Spanish American War

This war was immensely popular with the American people. For the first time since the Civil War, men from the north and the south closed ranks and marched to war, as the bands played the marches of John Philip Sousa. The conflict lasted less than 100 days, only 289 Americans lost their lives in battle, and the United States scored a triumphant victory over Spain. This “splendid little war,” as Secretary of State John Hay called it, changed the course of American history.

After 400 years, Spain was no longer a power in North or South America; the only power of importance in the Western Hemisphere was now, without doubt, the United States.

The U.S. Navy’s Asiatic squadron, under the command of Commodore George Dewey, defeated the ramshackle Spanish fleet in the battle of Manila Bay — in less than a morning, without losing a single man. The navy gained great popular support and every schoolboy knew the names and specifications of the major ships of the line. After a two-decade effort to build a modern “steel navy,” the United States was a great naval power.

The United States became an imperialist power with the taking of the Philippines, Puerto Rico, and Guam, and the later annexation of Hawaii. As a new player in Asia, America would now confront the ambitions of the Japanese Empire, a confrontation that would not be played out until World War II.

By annexing the Philippines, the United States took up the so-called “White Man’s Burden,” as urged by poet Rudyard Kipling.

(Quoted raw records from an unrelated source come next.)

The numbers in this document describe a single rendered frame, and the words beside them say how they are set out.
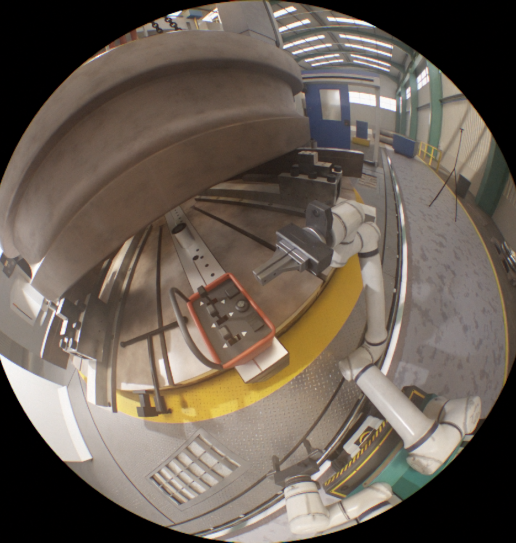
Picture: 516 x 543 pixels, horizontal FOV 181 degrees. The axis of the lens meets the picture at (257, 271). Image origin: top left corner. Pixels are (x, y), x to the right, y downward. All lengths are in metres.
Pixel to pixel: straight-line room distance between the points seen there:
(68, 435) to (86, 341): 2.20
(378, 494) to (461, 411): 0.41
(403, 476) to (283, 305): 1.20
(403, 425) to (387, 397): 0.15
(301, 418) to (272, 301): 0.77
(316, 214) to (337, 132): 5.02
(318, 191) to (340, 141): 4.18
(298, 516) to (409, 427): 0.46
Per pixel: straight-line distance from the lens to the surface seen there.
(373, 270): 0.64
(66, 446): 3.15
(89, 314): 1.34
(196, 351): 0.26
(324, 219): 0.34
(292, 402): 1.13
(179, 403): 1.39
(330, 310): 1.24
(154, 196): 0.75
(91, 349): 1.32
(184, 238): 0.76
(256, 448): 1.24
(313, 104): 5.48
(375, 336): 0.82
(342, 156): 2.41
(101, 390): 1.44
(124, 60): 0.91
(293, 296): 0.91
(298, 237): 0.36
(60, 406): 3.47
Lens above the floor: 1.11
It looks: 51 degrees down
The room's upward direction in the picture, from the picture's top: 17 degrees counter-clockwise
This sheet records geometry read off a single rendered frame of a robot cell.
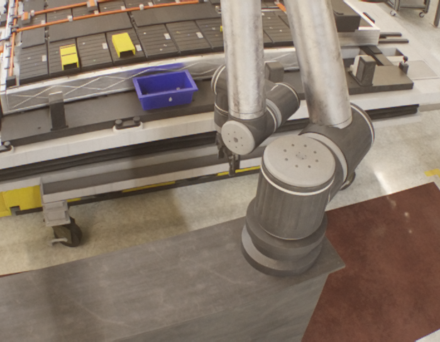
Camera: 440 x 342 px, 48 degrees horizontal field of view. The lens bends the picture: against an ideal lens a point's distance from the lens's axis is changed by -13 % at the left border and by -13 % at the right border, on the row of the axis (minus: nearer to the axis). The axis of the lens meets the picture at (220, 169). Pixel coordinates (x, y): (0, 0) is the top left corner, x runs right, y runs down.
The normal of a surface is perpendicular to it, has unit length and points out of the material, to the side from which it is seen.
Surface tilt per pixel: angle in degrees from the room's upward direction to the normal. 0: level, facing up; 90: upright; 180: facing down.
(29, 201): 90
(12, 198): 90
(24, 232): 0
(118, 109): 0
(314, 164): 0
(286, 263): 23
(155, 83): 85
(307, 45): 87
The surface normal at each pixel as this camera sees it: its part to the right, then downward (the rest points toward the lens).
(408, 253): 0.07, -0.74
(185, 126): 0.32, 0.65
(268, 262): -0.10, -0.45
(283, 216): -0.37, 0.61
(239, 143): -0.59, 0.52
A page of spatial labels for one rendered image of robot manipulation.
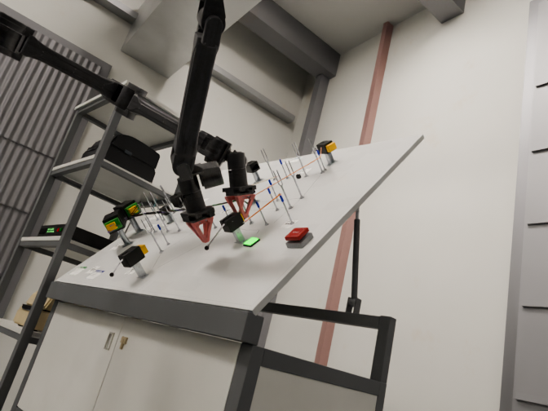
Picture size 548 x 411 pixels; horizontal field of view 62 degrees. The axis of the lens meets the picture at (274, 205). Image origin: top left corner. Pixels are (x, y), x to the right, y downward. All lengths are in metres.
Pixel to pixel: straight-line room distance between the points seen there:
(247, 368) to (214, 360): 0.12
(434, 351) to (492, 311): 0.41
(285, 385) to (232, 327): 0.21
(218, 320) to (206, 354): 0.11
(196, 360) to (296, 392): 0.26
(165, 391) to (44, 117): 2.93
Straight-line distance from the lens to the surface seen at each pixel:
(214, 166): 1.29
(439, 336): 2.95
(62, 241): 2.12
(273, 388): 1.14
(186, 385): 1.21
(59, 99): 3.96
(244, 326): 1.04
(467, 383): 2.82
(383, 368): 1.51
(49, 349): 1.96
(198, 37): 1.15
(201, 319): 1.15
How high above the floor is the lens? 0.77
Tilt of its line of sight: 19 degrees up
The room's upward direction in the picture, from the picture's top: 15 degrees clockwise
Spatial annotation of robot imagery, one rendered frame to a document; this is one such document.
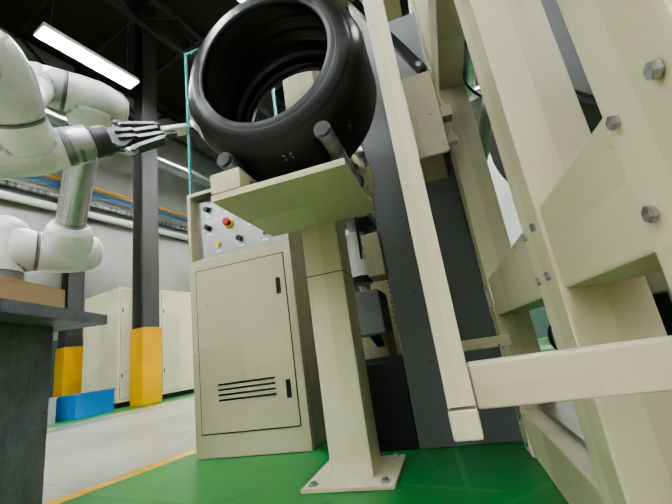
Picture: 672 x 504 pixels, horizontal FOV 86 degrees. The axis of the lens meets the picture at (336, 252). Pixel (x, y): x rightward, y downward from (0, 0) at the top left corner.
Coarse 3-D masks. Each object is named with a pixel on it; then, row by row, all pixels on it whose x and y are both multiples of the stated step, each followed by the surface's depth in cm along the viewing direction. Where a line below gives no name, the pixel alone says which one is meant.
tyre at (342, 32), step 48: (288, 0) 102; (336, 0) 102; (240, 48) 122; (288, 48) 129; (336, 48) 94; (192, 96) 105; (240, 96) 132; (336, 96) 93; (240, 144) 98; (288, 144) 95
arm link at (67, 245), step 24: (72, 96) 119; (96, 96) 123; (120, 96) 129; (72, 120) 124; (96, 120) 126; (120, 120) 131; (72, 168) 131; (96, 168) 136; (72, 192) 134; (72, 216) 137; (48, 240) 136; (72, 240) 139; (96, 240) 149; (48, 264) 138; (72, 264) 142; (96, 264) 150
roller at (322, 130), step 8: (320, 128) 89; (328, 128) 89; (320, 136) 89; (328, 136) 90; (336, 136) 94; (328, 144) 93; (336, 144) 95; (328, 152) 97; (336, 152) 97; (344, 152) 101; (352, 168) 110; (360, 184) 120
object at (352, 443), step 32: (288, 96) 141; (320, 256) 122; (320, 288) 120; (352, 288) 127; (320, 320) 117; (352, 320) 117; (320, 352) 115; (352, 352) 112; (320, 384) 113; (352, 384) 110; (352, 416) 108; (352, 448) 106
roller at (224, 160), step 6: (222, 156) 97; (228, 156) 96; (222, 162) 96; (228, 162) 96; (234, 162) 97; (240, 162) 101; (222, 168) 97; (228, 168) 97; (246, 168) 104; (252, 174) 106; (258, 180) 110
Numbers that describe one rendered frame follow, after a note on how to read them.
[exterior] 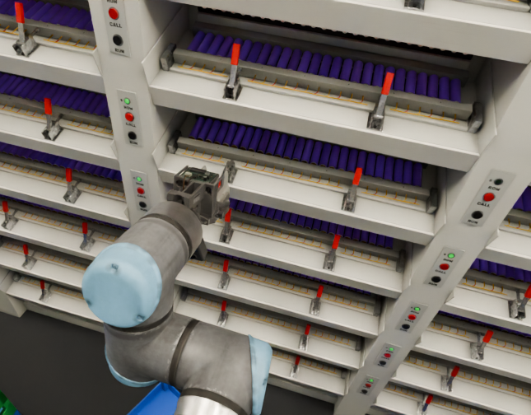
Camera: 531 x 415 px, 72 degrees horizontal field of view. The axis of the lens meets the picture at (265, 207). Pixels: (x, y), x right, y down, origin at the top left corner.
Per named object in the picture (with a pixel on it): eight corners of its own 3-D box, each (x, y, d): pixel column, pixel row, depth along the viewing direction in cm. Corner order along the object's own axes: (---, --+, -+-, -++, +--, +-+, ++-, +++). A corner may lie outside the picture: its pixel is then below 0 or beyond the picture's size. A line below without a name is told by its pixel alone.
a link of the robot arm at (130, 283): (78, 322, 45) (68, 255, 40) (133, 263, 55) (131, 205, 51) (150, 342, 43) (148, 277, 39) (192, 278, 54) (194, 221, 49)
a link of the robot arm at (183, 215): (190, 274, 54) (130, 257, 55) (202, 255, 58) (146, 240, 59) (194, 222, 50) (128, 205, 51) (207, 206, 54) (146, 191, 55)
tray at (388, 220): (426, 245, 78) (445, 223, 70) (161, 181, 86) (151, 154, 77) (430, 173, 88) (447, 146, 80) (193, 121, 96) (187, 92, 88)
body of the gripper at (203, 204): (227, 173, 64) (202, 202, 53) (223, 215, 68) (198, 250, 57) (186, 163, 65) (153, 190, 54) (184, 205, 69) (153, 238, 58)
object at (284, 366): (342, 397, 127) (350, 393, 116) (179, 347, 135) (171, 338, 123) (350, 338, 138) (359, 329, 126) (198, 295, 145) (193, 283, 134)
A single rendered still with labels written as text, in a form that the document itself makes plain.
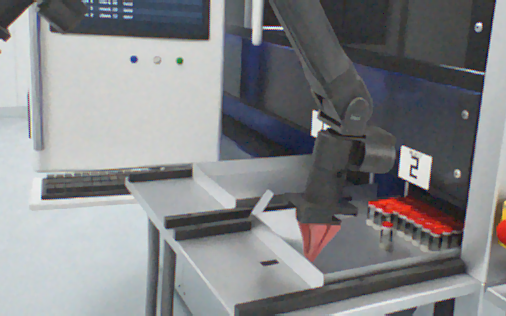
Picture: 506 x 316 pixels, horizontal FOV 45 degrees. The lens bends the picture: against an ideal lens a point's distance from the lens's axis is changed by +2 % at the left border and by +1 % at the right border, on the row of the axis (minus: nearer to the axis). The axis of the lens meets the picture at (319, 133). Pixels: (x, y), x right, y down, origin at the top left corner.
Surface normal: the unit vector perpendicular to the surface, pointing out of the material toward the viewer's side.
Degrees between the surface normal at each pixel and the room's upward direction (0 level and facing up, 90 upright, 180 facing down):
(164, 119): 90
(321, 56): 92
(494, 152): 90
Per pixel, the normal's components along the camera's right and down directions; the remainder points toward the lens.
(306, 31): 0.41, 0.33
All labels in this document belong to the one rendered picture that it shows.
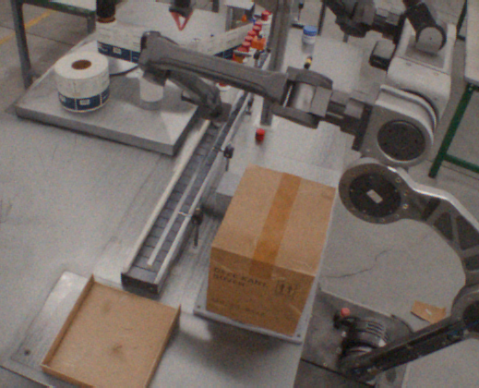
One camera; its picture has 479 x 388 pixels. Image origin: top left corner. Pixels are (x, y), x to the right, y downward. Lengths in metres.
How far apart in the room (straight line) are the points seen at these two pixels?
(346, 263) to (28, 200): 1.63
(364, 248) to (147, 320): 1.63
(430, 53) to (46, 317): 1.14
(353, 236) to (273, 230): 1.63
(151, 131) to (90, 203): 0.36
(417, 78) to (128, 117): 1.15
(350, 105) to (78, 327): 0.86
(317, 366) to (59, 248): 1.07
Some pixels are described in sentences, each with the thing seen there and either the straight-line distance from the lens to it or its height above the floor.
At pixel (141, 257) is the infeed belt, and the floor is 0.88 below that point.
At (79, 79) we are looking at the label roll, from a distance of 1.84.
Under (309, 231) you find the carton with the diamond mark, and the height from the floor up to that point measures 1.12.
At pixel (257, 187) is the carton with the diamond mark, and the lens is 1.26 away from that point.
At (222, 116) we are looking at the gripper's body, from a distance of 1.69.
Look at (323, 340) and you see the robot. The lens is 2.04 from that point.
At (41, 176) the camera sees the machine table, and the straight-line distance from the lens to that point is 1.74.
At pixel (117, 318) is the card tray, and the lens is 1.35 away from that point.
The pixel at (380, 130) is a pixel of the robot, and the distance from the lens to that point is 0.96.
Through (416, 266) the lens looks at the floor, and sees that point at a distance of 2.78.
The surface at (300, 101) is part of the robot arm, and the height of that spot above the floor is 1.45.
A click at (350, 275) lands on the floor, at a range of 2.59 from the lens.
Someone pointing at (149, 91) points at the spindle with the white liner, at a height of 0.96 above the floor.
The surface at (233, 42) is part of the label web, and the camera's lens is 2.13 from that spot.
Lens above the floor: 1.98
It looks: 45 degrees down
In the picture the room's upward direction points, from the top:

It would be our purpose, said McKinley, “to take them all and to

educate the Filipinos, and uplift and civilize and Christianize them.” They were “our little brown brothers,” Governor General William Howard Taft later said, displaying something of the racial attitudes of the time. This sense of the superiority of the white race and thus the inferiority of the colored races helps explain the rise of Jim Crow segregation laws within the United States during this period.

Having led his cavalry troop of cowboys, the “Rough Riders,” up San Juan Hill in a skirmish with the Spanish in Cuba, Colonel Theodore Roosevelt became a national hero and, as fate would have it, McKinley’s successor as president of the United States.